▶ WHAT YOU NEED TO DO: From the first line to the last, repeat the data exactly but leave out the pictures.

▶ INFORMATION SUPPLIED:

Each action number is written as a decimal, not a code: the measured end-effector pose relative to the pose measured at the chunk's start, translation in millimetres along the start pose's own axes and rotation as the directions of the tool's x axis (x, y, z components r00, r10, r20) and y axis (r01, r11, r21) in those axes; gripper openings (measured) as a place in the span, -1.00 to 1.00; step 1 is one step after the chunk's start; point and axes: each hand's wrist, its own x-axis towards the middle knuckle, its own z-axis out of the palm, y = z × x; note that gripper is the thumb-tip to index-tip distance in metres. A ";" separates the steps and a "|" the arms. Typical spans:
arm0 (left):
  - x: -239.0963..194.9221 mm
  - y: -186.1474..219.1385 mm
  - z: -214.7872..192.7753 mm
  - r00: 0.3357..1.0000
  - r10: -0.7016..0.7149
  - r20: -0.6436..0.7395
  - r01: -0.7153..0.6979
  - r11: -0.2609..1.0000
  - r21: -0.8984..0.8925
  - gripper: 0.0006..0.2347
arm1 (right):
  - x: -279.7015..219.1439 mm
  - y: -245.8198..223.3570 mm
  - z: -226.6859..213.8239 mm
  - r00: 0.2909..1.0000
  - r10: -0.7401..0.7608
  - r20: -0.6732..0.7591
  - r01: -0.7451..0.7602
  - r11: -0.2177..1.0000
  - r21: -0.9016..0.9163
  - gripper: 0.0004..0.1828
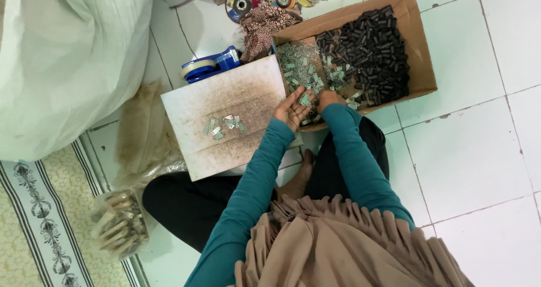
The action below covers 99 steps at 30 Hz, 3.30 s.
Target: The person sorts through small metal scrap pieces from a cardboard box, placing selected pieces into plastic bags and onto a white board.
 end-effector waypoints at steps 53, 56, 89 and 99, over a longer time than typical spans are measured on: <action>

▶ WRITTEN SOLUTION:
Each action number is written as a decimal, not a code: the measured end-effector pose relative to the pose measured at the chunk's start, translation in millimetres along the start pose's own axes and rotation as the directions of the tool's x axis (x, y, z components r00, r10, r20) and y axis (r01, r11, r21) in those axes; gripper openings (measured) as a place in the span, -1.00 to 1.00; step 1 is one step after the chunk's start; point and axes: each hand's wrist, its own x-axis towards the middle knuckle, its own z-axis out of the palm, y = z × x; note that gripper is the thumb-tip to index-tip distance in metres. A ";" separates the steps and a "|" the arms. Typical spans:
arm0 (left):
  - x: -239.0963..194.9221 mm
  - y: -186.1474..219.1385 mm
  - z: -214.7872..192.7753 mm
  - r00: 0.3357..1.0000
  - r10: -0.7016..0.7149
  - r20: -0.6436..0.7395
  - r01: -0.7153..0.6979
  - r11: -0.2609..1.0000
  - r21: -0.8984..0.8925
  - gripper: 0.0006..0.2347
arm1 (right):
  - x: -279.7015..219.1439 mm
  - y: -245.8198..223.3570 mm
  - z: -226.6859..213.8239 mm
  - r00: 0.2909..1.0000
  - r10: -0.7401..0.7608
  - r20: -0.6732..0.7591
  - r01: -0.7451..0.7602
  - r11: -0.2177..1.0000
  - r21: -0.9016..0.9163
  - gripper: 0.0004..0.1828
The action below covers 99 steps at 30 Hz, 3.30 s.
Target: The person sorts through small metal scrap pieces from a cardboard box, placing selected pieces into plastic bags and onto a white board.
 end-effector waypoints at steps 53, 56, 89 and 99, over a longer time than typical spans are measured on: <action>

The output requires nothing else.